The next item on his agenda is the Command Conference with the city’s police commanders, led by Police District Director General Bernabe Balba. Moreno firmly reminds the more than 60 law enforcers about City Ordinance 55/55, which mainly prohibits the police and government officials from drinking in public. Once caught, the offender does not get a second chance because of the city’s one-strike policy. “Remember that when I say someone has violated 55/55, I already have a photograph to back me up,” he reminds the men in blue. “A rotten tomato must be taken out of the basket and once there is discipline, the work of the policeman will be easier.”
A few minutes into the Command Conference, Chief of Staff Cesar Chavez politely requests the media (Tatler Philippines and a television crew) to leave the room and give the Mayor a chance to discuss classified matters with the city police commanders.

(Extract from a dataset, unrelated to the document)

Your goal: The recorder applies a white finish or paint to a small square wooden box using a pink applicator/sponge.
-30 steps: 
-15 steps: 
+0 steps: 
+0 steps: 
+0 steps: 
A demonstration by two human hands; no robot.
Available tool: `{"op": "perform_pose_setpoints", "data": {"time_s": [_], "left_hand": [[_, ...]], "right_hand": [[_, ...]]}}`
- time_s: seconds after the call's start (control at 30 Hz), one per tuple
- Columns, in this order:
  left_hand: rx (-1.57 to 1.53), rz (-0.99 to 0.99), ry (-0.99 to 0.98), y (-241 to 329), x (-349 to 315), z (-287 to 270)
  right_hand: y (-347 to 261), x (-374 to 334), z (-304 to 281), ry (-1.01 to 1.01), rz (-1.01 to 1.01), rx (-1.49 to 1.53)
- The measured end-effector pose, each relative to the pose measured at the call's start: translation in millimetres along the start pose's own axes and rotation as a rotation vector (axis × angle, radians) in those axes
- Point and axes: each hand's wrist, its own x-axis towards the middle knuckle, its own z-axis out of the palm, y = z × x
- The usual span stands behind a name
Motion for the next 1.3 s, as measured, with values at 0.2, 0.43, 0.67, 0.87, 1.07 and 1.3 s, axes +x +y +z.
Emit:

Tatler Philippines was then ushered into the Mayor’s office, where Moreno holds his official meetings. His desk and chair are placed at the far short end of the rectangular room, with the seal of his office looming behind. A few chairs are lined up, face to face on both sides of the desk and more chairs arranged theatre style. A technical booth stands unobtrusively at the back of the room, which also serves as the Mayor’s studio for his weekly programme, The Capital Report, every Friday afternoon. With wooden walls and parquet floors, brown hues dominate. But today, three piggy banks, two blue and one yellow, disrupt the palette. Donations from the Mayor’s supporters, staff Josh Vera Cruz explains. The yellow piggy bank came from a seventh grader from Caloocan City and the two blues from OFWs (Overseas Filipino Workers). They learnt of Moreno’s InCity Vertical Housing project from his Facebook account and believe in his dream of providing homes for the homeless of the city.
Moreno emerges from a side door. He is holding a tall cup of Starbucks brewed coffee, one of four or five he regularly consumes in a day. “This is my pat on the back. Every cup reminds me to be grateful because now I can afford to spend 120 pesos for coffee when, once upon a time I could not,” he tells us.